**Input material**

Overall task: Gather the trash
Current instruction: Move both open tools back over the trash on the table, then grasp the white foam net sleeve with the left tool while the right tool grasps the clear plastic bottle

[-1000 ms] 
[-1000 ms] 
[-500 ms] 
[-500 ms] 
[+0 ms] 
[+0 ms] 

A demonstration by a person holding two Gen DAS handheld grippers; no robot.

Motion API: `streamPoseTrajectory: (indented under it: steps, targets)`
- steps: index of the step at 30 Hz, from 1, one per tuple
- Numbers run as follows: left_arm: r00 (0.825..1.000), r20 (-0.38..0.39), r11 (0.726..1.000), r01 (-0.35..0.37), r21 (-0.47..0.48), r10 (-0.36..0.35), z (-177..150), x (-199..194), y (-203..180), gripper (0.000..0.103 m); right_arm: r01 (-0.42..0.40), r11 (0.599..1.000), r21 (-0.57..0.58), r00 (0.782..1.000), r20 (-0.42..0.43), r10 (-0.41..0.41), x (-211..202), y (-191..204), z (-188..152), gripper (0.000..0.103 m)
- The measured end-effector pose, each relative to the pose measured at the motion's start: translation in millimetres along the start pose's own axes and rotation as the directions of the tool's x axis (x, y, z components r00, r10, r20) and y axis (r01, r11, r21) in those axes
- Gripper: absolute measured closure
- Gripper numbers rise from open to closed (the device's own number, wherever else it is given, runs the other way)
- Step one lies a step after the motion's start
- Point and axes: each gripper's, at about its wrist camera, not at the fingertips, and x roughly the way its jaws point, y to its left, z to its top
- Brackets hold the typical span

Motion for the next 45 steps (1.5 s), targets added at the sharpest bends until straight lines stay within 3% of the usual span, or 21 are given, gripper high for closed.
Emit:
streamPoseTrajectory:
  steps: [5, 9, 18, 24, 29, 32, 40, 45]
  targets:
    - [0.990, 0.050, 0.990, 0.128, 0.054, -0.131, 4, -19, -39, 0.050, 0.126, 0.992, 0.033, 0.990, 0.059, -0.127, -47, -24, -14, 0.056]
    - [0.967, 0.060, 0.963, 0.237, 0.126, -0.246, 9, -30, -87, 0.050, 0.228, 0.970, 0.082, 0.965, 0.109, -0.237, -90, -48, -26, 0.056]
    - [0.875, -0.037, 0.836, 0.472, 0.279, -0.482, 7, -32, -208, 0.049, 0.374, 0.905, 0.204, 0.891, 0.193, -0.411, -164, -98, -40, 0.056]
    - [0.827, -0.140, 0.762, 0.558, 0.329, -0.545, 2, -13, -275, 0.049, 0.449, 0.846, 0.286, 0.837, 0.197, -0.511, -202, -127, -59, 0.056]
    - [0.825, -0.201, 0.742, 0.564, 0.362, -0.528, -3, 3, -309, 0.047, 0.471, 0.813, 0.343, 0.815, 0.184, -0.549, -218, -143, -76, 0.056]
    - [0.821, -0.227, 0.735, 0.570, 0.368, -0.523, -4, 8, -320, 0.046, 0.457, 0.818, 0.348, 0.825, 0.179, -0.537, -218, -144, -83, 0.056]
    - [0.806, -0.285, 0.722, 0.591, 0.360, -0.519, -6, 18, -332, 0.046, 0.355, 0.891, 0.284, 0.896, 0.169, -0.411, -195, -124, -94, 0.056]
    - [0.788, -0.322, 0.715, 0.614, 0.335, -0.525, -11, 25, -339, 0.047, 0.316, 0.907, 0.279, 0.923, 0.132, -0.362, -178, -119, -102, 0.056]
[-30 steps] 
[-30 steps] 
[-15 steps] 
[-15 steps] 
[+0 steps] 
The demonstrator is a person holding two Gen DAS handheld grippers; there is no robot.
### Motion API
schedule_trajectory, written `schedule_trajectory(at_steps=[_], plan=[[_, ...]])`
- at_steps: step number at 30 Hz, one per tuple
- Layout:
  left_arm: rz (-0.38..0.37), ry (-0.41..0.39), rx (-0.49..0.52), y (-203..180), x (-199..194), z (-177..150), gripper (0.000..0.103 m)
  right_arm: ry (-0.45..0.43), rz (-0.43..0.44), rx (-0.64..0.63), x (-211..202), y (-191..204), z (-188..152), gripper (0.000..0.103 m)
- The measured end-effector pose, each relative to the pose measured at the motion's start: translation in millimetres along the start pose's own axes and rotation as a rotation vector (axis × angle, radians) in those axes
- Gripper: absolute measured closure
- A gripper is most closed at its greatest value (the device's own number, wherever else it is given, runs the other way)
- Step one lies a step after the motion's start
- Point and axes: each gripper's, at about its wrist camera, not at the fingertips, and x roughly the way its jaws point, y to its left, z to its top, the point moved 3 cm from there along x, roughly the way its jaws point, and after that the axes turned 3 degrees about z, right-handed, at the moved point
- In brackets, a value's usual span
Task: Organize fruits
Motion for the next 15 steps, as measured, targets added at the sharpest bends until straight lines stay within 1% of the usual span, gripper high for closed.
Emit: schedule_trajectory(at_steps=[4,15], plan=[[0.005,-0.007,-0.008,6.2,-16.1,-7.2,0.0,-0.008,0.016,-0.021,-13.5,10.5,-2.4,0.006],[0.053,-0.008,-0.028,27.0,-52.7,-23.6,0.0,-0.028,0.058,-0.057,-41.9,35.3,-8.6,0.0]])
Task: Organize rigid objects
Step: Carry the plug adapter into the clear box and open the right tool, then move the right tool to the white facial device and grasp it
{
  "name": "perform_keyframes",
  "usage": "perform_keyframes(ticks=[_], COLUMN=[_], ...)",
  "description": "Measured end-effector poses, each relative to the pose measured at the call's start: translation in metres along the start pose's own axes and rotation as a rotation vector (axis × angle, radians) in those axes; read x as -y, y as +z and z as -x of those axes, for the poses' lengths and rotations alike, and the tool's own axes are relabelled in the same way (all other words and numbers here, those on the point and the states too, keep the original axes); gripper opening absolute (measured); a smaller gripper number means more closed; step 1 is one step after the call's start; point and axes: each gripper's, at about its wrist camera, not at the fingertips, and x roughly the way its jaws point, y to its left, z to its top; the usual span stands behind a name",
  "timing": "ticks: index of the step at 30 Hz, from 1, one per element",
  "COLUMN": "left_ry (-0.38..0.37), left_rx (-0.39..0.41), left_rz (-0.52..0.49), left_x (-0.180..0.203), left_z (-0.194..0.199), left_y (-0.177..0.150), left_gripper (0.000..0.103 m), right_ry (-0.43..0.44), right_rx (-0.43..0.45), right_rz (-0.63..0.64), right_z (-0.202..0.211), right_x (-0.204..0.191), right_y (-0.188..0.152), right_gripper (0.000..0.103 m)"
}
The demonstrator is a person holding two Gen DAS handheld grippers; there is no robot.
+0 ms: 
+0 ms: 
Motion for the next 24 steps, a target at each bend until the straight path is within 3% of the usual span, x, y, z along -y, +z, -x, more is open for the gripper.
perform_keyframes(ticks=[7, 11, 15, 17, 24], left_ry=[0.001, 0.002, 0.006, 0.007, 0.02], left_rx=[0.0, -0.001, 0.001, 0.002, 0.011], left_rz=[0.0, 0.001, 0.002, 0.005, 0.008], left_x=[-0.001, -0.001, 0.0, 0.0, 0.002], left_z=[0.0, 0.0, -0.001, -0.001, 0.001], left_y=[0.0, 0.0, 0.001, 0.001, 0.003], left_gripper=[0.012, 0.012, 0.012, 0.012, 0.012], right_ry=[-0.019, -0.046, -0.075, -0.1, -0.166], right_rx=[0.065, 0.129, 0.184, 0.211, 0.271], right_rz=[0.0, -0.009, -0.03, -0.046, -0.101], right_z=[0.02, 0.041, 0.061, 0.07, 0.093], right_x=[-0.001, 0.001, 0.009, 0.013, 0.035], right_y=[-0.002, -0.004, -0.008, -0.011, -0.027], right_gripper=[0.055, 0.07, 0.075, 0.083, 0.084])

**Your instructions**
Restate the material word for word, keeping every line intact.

**Written answer**
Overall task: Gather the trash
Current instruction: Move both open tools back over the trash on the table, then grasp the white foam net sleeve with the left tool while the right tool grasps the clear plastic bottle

[-1000 ms] 
[-1000 ms] 
[-500 ms] 
[-500 ms] 
[+0 ms] 
[+0 ms] 

A demonstration by a person holding two Gen DAS handheld grippers; no robot.

Motion API: `streamPoseTrajectory: (indented under it: steps, targets)`
- steps: index of the step at 30 Hz, from 1, one per tuple
- Numbers run as follows: left_arm: r00 (0.825..1.000), r20 (-0.38..0.39), r11 (0.726..1.000), r01 (-0.35..0.37), r21 (-0.47..0.48), r10 (-0.36..0.35), z (-177..150), x (-199..194), y (-203..180), gripper (0.000..0.103 m); right_arm: r01 (-0.42..0.40), r11 (0.599..1.000), r21 (-0.57..0.58), r00 (0.782..1.000), r20 (-0.42..0.43), r10 (-0.41..0.41), x (-211..202), y (-191..204), z (-188..152), gripper (0.000..0.103 m)
- The measured end-effector pose, each relative to the pose measured at the motion's start: translation in millimetres along the start pose's own axes and rotation as the directions of the tool's x axis (x, y, z components r00, r10, r20) and y axis (r01, r11, r21) in those axes
- Gripper: absolute measured closure
- Gripper numbers rise from open to closed (the device's own number, wherever else it is given, runs the other way)
- Step one lies a step after the motion's start
- Point and axes: each gripper's, at about its wrist camera, not at the fingertips, and x roughly the way its jaws point, y to its left, z to its top
- Brackets hold the typical span

Motion for the next 45 steps (1.5 s), targets added at the sharpest bends until straight lines stay within 3% of the usual span, or 21 are given, gripper high for closed.
Emit:
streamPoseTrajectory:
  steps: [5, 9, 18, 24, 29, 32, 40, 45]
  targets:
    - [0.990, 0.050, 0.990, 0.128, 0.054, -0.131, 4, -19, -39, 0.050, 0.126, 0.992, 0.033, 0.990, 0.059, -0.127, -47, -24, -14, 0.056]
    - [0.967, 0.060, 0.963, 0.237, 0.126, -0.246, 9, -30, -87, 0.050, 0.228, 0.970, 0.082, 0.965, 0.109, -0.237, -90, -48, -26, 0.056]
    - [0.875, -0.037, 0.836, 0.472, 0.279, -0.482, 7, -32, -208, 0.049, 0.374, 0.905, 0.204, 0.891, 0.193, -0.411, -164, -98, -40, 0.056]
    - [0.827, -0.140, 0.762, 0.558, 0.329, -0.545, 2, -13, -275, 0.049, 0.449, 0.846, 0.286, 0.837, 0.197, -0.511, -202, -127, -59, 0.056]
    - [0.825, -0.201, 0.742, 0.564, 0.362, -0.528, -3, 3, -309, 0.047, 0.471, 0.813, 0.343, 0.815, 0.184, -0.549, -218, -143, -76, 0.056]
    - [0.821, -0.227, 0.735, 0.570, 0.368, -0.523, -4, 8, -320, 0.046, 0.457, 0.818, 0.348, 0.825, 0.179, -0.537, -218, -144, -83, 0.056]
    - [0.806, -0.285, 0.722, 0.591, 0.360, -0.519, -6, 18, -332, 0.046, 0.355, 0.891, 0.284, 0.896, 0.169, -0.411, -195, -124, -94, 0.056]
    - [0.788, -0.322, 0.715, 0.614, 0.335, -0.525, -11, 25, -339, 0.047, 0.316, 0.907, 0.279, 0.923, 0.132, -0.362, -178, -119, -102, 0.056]
[-30 steps] 
[-30 steps] 
[-15 steps] 
[-15 steps] 
[+0 steps] 
The demonstrator is a person holding two Gen DAS handheld grippers; there is no robot.
### Motion API
schedule_trajectory, written `schedule_trajectory(at_steps=[_], plan=[[_, ...]])`
- at_steps: step number at 30 Hz, one per tuple
- Layout:
  left_arm: rz (-0.38..0.37), ry (-0.41..0.39), rx (-0.49..0.52), y (-203..180), x (-199..194), z (-177..150), gripper (0.000..0.103 m)
  right_arm: ry (-0.45..0.43), rz (-0.43..0.44), rx (-0.64..0.63), x (-211..202), y (-191..204), z (-188..152), gripper (0.000..0.103 m)
- The measured end-effector pose, each relative to the pose measured at the motion's start: translation in millimetres along the start pose's own axes and rotation as a rotation vector (axis × angle, radians) in those axes
- Gripper: absolute measured closure
- A gripper is most closed at its greatest value (the device's own number, wherever else it is given, runs the other way)
- Step one lies a step after the motion's start
- Point and axes: each gripper's, at about its wrist camera, not at the fingertips, and x roughly the way its jaws point, y to its left, z to its top, the point moved 3 cm from there along x, roughly the way its jaws point, and after that the axes turned 3 degrees about z, right-handed, at the moved point
- In brackets, a value's usual span
Task: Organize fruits
Motion for the next 15 steps, as measured, targets added at the sharpest bends until straight lines stay within 1% of the usual span, gripper high for closed.
Emit: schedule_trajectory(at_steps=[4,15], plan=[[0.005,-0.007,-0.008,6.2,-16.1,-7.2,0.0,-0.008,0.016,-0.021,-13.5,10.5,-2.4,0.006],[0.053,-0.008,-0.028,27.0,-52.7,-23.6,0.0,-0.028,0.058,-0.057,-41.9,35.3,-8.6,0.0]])
Task: Organize rigid objects
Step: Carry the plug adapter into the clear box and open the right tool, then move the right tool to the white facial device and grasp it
{
  "name": "perform_keyframes",
  "usage": "perform_keyframes(ticks=[_], COLUMN=[_], ...)",
  "description": "Measured end-effector poses, each relative to the pose measured at the call's start: translation in metres along the start pose's own axes and rotation as a rotation vector (axis × angle, radians) in those axes; read x as -y, y as +z and z as -x of those axes, for the poses' lengths and rotations alike, and the tool's own axes are relabelled in the same way (all other words and numbers here, those on the point and the states too, keep the original axes); gripper opening absolute (measured); a smaller gripper number means more closed; step 1 is one step after the call's start; point and axes: each gripper's, at about its wrist camera, not at the fingertips, and x roughly the way its jaws point, y to its left, z to its top; the usual span stands behind a name",
  "timing": "ticks: index of the step at 30 Hz, from 1, one per element",
  "COLUMN": "left_ry (-0.38..0.37), left_rx (-0.39..0.41), left_rz (-0.52..0.49), left_x (-0.180..0.203), left_z (-0.194..0.199), left_y (-0.177..0.150), left_gripper (0.000..0.103 m), right_ry (-0.43..0.44), right_rx (-0.43..0.45), right_rz (-0.63..0.64), right_z (-0.202..0.211), right_x (-0.204..0.191), right_y (-0.188..0.152), right_gripper (0.000..0.103 m)"
}
The demonstrator is a person holding two Gen DAS handheld grippers; there is no robot.
+0 ms: 
+0 ms: 
Motion for the next 24 steps, a target at each bend until the straight path is within 3% of the usual span, x, y, z along -y, +z, -x, more is open for the gripper.
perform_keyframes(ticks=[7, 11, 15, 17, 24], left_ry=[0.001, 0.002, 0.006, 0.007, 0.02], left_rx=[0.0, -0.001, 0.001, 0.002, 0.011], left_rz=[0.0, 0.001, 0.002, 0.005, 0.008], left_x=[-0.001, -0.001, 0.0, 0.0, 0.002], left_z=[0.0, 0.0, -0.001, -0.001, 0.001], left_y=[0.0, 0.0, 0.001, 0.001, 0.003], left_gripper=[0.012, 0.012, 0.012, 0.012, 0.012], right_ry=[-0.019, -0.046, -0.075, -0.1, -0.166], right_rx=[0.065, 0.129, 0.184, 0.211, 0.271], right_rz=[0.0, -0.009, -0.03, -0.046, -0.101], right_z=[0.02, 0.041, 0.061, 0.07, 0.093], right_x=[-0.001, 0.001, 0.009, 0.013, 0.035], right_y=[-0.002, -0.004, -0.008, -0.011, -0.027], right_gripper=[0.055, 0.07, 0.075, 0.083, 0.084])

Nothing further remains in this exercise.